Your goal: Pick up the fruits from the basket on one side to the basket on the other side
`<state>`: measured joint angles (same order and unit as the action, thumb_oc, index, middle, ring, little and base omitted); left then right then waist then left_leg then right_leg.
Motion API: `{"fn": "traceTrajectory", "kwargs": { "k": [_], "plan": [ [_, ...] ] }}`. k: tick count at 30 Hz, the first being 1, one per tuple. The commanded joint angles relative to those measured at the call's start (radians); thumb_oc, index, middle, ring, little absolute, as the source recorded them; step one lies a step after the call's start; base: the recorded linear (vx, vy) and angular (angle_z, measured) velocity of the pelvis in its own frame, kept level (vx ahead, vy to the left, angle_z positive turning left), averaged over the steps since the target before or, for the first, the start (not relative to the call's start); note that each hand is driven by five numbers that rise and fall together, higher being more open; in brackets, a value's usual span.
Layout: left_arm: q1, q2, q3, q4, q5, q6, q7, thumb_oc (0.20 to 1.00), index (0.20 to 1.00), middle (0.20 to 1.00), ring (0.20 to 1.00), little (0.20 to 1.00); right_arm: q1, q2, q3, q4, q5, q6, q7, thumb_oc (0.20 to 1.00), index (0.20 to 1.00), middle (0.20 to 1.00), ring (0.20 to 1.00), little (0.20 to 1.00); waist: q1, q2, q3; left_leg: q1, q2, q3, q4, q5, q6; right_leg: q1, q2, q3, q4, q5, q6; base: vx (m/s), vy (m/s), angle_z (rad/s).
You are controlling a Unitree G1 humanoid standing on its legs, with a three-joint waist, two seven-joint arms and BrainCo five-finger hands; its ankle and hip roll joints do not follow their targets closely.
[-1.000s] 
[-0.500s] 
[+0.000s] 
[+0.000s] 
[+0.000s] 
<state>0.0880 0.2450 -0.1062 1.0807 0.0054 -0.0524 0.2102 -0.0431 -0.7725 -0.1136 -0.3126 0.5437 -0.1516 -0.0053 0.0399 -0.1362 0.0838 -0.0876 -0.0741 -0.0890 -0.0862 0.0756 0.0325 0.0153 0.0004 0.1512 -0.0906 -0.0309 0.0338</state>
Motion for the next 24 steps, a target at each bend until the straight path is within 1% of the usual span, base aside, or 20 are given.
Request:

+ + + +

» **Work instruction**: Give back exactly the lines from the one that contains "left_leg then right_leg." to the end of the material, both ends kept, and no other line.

» **Written response**:
`<state>`: measured joint angles (same order and unit as the action, thumb_oc, index, middle, ring, little and base omitted); left then right then waist then left_leg then right_leg.
Motion API: `{"fn": "traceTrajectory", "kwargs": { "k": [_], "plan": [ [_, ...] ] }}`. k: tick count at 30 Hz, the first being 1, one per tuple. The commanded joint angles relative to those measured at the call's start (radians); thumb_oc, index, middle, ring, little absolute, as the source recorded them; step one lies a step after the call's start; base: the recorded linear (vx, vy) and angular (angle_z, measured) velocity of the pelvis in its own frame, kept level (vx ahead, vy to the left, angle_z positive turning left), averaged over the steps since the target before or, for the first, the start (not relative to the call's start); note that each hand is driven by five numbers that rise and fall together, higher being more open; in brackets, a value's usual span.
Layout: left_arm: q1, q2, q3, q4, q5, q6, q7, thumb_oc (0.20 to 1.00), index (0.20 to 1.00), middle (0.20 to 1.00), ring (0.20 to 1.00), little (0.20 to 1.00); right_arm: q1, q2, q3, q4, q5, q6, q7, thumb_oc (0.20 to 1.00), index (0.20 to 1.00), middle (0.20 to 1.00), ring (0.20 to 1.00), little (0.20 to 1.00); waist: q1, q2, q3; left_leg: q1, q2, q3, q4, q5, q6; right_leg: q1, q2, q3, q4, q5, q6; base: vx (m/s), vy (m/s), angle_z (rad/s).
You are controlling a Unitree G1 humanoid standing on its legs, with a three-joint waist, two seven-joint arms and BrainCo five-finger hands; its ankle and hip roll joints do not follow their targets closely.
[-1.000s] 
[-0.500s] 
[+0.000s] 
[+0.000s] 
[+0.000s] 
<state>0.0880 0.2450 -0.1062 1.0807 0.0054 -0.0524 0.2102 -0.0431 -0.7725 -0.1136 -0.3126 0.5437 -0.1516 -0.0053 0.0399 -0.1362 0.0838 -0.0876 -0.0741 -0.0890 -0.0862 0.0756 0.0325 0.0153 0.0004 0.1512 -0.0906 -0.0309 0.0338</state>
Motion for the next 24 steps, a target at each bend until the straight path is within 1% of the usual span, base aside, or 20 are given.
Request:

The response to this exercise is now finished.